Investment Philosophy
by Kenneth J. Gerbino
My investment philosophy is very simple. You have to roll with the economic punches and be very careful of the playing field because the economic policies that have been in place for the last few decades have created a very unstable investment environment.

These trends and events have made an investment climate that deserves caution. I encourage you to read the many past commentaries available on this website to gain an understanding of this problem.

On specific investments such as stock and bond selections, I believe in the following: Diversification, using conservative parameters for evaluations, and paying attention to company and economic statistics. I like to see both growth and value in an investments future.

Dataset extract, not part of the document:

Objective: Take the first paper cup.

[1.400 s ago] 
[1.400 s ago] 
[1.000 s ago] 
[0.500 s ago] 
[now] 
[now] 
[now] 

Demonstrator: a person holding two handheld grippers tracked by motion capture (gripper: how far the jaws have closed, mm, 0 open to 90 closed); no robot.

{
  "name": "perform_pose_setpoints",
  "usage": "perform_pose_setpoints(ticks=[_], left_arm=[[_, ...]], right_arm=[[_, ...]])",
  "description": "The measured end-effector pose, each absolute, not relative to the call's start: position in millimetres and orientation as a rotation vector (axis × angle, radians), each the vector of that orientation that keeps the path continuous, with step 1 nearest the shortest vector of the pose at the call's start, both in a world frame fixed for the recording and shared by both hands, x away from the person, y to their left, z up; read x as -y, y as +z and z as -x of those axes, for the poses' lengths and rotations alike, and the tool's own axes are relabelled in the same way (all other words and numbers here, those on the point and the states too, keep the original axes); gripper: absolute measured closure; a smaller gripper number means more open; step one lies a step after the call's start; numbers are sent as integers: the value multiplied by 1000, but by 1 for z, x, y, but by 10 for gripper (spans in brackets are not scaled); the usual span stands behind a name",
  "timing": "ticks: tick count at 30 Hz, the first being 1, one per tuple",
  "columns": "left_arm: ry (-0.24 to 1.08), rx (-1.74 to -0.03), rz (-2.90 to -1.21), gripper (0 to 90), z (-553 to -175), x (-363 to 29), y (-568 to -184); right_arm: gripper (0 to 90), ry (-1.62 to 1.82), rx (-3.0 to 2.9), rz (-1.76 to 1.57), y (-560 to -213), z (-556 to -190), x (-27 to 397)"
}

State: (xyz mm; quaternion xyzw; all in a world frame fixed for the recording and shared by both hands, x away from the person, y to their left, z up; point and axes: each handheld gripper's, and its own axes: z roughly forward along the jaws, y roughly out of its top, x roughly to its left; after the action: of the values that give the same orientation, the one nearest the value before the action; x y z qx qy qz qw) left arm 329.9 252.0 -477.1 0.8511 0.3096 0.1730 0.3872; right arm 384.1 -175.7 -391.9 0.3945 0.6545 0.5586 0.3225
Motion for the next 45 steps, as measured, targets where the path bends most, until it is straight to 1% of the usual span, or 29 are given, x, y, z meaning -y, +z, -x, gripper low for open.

I have learned the hard way that being patient, not overpaying for an investment and admitting mistakes early are very good guidelines. The real work is looking for solid companies and low risk debt instruments. On stock selections one must always stay with winning managements, winning companies, and winning industries with real fundamental values.

As far as today’s investment environment, there should be no doubt about future financial trends.  The basic fundamentals are simple:
  • Excessive budget deficits
  • A weak dollar
  • Trade deficits approaching $1 trillion annually
  • Artificial low interest rates
  • An expensive war on terrorism
These are all going to create investment problems and opportunities in the future. Many of the above factors reinforce and cause some of the other factors to exist.

The U.S. economy is slowly moving along, but this is due to the artificial low interest rate environment created by the Federal Reserve Bank to keep the economy and the banking system afloat.

Low interest rates caused by decades of monetary injections in the U.S. may still move the economy along and help corporate profits for a few more years…. but this has been an artificial stimulant….and the hangover will be much higher interest rates and  inflation.

The solution is to be conservative with your money. Even with a lot of horrible events taking place on the economic front, the world still turns, people still have to get up in the morning and eat breakfast.

So don’t worry about the economy falling apart — it will slow down, but keep going. But be very careful of where you invest your money. The name of the game now is to intelligently invest but keep a high priority on wealth preservation.